Naofen promotes TNF-α-mediated apoptosis of hepatocytes by activating caspase-3 in lipopolysaccharide-treated rats

Figure 1 Changes in tumor necrosis factor-α and naofen expression in the liver of lipopolysaccharide-treated rats. Rats were intravenously injected with saline + IgG (control), LPS (500 μg/kg) + IgG (2 mg/kg) or LPS (500 μg/kg) + anti-TNF-α (2 mg/kg), and livers were removed to evaluate expression of TNF-α and naofen. A: Time course of the effects of LPS on TNF-α mRNA expression; B: Effect of anti-TNF-α antibody on naofen mRNA expression at 9 h after LPS injection; total RNA was extracted using TRIzol reagent and relative mRNA was quantified using qPCR (n = 10). Tissue lysates were examined by Western blot; C: TNF-α protein expression; D: Naofen protein expression (n = 6). Results are presented as ratios of target mRNA or protein normalized to internal GAPDH. ^aP < 0.05, ^bP < 0.01 and ^dP < 0.001 vs control; ^eP < 0.05 vs LPS + IgG. TNF-α: Tumor necrosis factor-α; LPS: Lipopolysaccharide.

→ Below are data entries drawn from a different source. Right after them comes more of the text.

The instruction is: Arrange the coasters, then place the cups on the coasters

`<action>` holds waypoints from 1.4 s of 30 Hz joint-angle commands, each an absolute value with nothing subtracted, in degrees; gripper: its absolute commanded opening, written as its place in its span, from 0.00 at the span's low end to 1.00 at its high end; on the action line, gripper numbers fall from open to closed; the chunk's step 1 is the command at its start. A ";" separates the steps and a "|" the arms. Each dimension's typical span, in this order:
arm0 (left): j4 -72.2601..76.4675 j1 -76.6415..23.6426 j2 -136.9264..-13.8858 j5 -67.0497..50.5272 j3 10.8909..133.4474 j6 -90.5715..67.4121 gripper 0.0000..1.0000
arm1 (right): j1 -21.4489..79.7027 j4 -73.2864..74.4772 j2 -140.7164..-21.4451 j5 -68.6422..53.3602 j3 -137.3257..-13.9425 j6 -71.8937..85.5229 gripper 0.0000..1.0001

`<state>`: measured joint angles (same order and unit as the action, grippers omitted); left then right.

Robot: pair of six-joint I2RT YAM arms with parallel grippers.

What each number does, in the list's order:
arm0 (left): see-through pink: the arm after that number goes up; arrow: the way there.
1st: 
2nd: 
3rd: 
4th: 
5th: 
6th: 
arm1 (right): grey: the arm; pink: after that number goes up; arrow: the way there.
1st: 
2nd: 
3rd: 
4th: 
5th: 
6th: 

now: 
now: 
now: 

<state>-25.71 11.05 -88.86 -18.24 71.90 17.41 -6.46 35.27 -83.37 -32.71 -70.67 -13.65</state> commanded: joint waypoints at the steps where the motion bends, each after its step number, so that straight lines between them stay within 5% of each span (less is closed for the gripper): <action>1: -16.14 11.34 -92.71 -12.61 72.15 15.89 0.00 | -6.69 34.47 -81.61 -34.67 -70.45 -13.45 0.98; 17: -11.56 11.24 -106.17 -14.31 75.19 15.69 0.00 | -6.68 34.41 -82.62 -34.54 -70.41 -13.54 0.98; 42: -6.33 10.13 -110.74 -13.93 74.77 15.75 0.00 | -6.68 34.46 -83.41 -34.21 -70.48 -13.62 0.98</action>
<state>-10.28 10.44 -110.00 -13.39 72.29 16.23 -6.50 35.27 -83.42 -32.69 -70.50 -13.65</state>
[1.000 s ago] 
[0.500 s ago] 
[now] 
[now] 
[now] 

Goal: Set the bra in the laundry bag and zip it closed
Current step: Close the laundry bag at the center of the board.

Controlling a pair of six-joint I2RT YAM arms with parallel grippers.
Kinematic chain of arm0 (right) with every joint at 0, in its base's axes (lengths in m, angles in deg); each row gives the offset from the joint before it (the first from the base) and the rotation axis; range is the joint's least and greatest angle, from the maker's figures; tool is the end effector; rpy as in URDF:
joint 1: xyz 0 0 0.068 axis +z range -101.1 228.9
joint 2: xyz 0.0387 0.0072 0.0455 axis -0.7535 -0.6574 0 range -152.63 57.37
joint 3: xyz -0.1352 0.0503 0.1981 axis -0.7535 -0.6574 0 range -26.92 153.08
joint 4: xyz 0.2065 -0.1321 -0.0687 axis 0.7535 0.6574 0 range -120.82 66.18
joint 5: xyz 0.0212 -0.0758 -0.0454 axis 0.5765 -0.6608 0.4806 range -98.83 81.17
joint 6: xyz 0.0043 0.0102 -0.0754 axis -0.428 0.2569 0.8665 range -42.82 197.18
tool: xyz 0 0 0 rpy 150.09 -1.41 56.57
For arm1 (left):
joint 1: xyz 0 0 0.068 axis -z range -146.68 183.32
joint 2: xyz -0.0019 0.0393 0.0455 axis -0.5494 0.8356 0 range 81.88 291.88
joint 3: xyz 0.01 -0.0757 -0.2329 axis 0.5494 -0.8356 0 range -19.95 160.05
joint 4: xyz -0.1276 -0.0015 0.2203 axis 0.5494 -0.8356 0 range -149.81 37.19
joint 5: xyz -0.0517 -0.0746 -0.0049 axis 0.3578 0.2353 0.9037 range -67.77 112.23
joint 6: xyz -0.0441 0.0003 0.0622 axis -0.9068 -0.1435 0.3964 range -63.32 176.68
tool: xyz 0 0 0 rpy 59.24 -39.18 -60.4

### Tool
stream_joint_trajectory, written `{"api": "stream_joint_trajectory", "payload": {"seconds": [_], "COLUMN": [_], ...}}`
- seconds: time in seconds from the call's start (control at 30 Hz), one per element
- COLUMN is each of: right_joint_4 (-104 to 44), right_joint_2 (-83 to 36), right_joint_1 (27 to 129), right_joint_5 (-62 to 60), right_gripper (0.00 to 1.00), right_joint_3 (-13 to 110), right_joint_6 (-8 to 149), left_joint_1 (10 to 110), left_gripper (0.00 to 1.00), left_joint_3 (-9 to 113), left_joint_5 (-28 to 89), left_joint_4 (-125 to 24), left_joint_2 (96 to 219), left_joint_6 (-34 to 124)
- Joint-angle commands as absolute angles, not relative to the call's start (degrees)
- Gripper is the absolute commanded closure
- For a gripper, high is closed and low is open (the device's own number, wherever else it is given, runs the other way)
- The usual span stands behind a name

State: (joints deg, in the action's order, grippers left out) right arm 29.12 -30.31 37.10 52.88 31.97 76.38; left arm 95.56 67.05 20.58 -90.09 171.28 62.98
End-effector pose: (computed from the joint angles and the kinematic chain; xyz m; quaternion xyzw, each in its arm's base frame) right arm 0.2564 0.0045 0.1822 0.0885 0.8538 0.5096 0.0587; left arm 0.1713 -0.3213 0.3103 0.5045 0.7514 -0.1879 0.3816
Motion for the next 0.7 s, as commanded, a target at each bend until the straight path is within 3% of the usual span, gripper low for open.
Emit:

Figure 2 Effects of anti-tumor necrosis factor-α antibody on caspase-3 activation and apoptosis. Rats were treated as described above. A: Caspase-3 activation. Livers were lysed in lysis buffer and caspase-3 activation was measured. ^bP < 0.01 vs controls; ^dP < 0.01 vs LPS + IgG (n = 10); B: Liver apoptosis was examined using dUTP nick end labeling assay in rats 9 h after injection with control (saline + IgG), LPS + IgG or LPS + anti-TNF-α. Bar: 100 μm; C: Apoptosis index in the different groups. ^bP < 0.01 vs control; ^dP < 0.01 vs LPS + IgG (n = 10). TNF-α: Tumor necrosis factor-α; LPS: Lipopolysaccharide.

Figure 3 Effects of exposure period of Kupffer cells to lipopolysaccharide on tumor necrosis factor-α production. Primary Kupffer cells (KCs) were separated from rat livers using collagenase perfusion. After 24 h of incubation, KCs were incubated with lipopolysaccharide (LPS) (100 ng/mL). A: Tumor necrosis factor (TNF)-α mRNA was quantified using qPCR (n = 6); B: Immunoblotting assay for TNF-α. KC lysates were analyzed with TNF-α antibody (n = 6). GAPDH was used as an internal control. ^aP < 0.05, ^bP < 0.01 and ^dP < 0.001 vs controls (without LPS treatment).

Figure 4 Effect of Kupffer cell-conditioned medium on naofen mRNA expression and caspase-3 activation. Primary Kupffer cell (KCs) and hepatocytes were separated as described above, and KC-CM was obtained by incubating KCs with LPS (100 ng/mL) for 6 h. Anti-TNF-α antibody (500 ng/mL) was added to KC-CM treated with LPS for 6 h and incubated at 37 °C for 1 h (anti-TNF-α + 6 h KC-CM). Hepatocytes were incubated with LPS (100 ng/mL), TNF-α (10 ng/mL), IgG (500 ng/mL), 6 h KC-CM and anti-TNF-α + 6 h KC-CM for 12 h, respectively. A: Naofen mRNA in hepatocytes was measured with qPCR and GAPDH was used as an internal control (n = 6); B: Immunoblotting assay for naofen. Hepatocyte lysates were analyzed with naofen antibody (n = 6); C: Caspase-3 activation was also measured (n = 6). ^bP < 0.01 vs controls; ^cP < 0.05 and ^dP < 0.01 vs 6 h KC-CM. TNF-α: Tumor necrosis factor-α; LPS: Lipopolysaccharide; KC-CM: Kupffer cell-conditioned medium.